Explaining the move, the GPC said the initiative was not about restricting services to patients but ensuring they have access to quality care which is safe. The guide also highlights the importance of GPs to look after their own health in light of workload pressures to avoid burnout.
Introducing the guide, titled Quality first: Managing workload to deliver safe patient care, the GPC said GPs are under ‘unprecedented pressure’ with a 40 million increase in the number of consultations annually compared to five years ago.
‘This represents the single greatest rise in volume of care within any sector of the NHS. The increase has not been matched by an increase in GP numbers and staff, nor by an expansion in infrastructure, against a background of falling resource.’

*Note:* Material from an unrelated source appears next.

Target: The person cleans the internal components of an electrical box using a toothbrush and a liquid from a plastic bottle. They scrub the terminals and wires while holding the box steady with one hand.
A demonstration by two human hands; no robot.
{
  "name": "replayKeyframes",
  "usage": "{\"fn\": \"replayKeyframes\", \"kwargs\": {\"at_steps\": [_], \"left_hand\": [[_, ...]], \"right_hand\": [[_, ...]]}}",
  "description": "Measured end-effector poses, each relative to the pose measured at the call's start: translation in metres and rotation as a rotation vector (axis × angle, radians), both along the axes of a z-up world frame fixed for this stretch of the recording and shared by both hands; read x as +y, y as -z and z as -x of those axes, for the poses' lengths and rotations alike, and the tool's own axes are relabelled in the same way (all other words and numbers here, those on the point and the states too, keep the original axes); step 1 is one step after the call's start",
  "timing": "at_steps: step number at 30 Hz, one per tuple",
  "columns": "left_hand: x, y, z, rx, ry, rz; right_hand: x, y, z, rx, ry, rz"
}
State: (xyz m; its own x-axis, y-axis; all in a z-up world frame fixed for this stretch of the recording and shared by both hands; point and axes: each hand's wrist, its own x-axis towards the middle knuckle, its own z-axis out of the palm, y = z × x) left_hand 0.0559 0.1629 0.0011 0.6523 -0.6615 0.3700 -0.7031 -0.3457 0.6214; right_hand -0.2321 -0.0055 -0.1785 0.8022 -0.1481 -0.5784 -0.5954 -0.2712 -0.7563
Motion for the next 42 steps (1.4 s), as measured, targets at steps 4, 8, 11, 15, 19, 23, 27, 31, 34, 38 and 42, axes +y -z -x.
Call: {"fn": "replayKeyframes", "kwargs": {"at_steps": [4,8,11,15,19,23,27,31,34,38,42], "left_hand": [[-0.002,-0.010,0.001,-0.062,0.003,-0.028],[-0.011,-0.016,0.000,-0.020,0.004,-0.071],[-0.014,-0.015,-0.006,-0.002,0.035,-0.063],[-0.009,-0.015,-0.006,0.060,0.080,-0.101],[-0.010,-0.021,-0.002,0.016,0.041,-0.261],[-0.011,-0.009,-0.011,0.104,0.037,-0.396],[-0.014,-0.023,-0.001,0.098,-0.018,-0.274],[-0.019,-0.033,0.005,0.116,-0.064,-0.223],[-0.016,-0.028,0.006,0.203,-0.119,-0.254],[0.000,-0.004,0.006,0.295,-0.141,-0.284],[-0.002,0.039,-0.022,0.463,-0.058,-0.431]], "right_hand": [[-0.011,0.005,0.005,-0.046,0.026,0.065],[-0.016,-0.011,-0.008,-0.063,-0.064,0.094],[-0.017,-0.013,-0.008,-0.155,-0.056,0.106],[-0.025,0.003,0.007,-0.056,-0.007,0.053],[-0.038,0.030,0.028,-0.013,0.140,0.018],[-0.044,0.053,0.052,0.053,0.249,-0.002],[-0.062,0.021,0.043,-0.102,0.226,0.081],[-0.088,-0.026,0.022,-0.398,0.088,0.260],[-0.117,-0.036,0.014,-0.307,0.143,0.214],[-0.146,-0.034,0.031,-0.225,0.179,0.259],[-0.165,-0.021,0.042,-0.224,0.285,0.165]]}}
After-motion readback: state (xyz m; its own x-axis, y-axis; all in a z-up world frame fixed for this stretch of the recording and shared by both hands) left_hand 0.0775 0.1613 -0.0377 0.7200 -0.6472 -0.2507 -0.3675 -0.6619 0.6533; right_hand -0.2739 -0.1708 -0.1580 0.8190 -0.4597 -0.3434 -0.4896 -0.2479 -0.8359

It added: ‘This guidance is not about restricting GP services. It is about providing safe, quality and accessible care to patients, at time when GPs are being prevented from doing so by excessive and inappropriate or unresourced work, which is taking them away from their prime duty of care as GPs.’
The guide covers reducing clinical workload that is inappropriate for GP practices; reviewing and limiting voluntary additional work, enhanced services or schemes detracting from core work; tips on stopping unfunded or under resourced work; encouraging patients to self care; collaborating with neighbouring practices to share workload; IT improvements that can reduce workload; tips on managing practice list size if there is not enough capacity; and advice to GPs to seek help if their workload ias impacting on their contractual or professional duties or on their own health.
GPC chair Dr Chaand Nagpaul said: ‘The demand on GP practices has far outstripped capacity. This is having a direct effect on patient services, with longer waits for a GP appointment and many practices struggling to provide adequate essential services for their patients. Increasing numbers of practices are under intense pressure due to GP vacancies that cannot be filled, while others are working in inadequate premises, and with insufficient staffing.’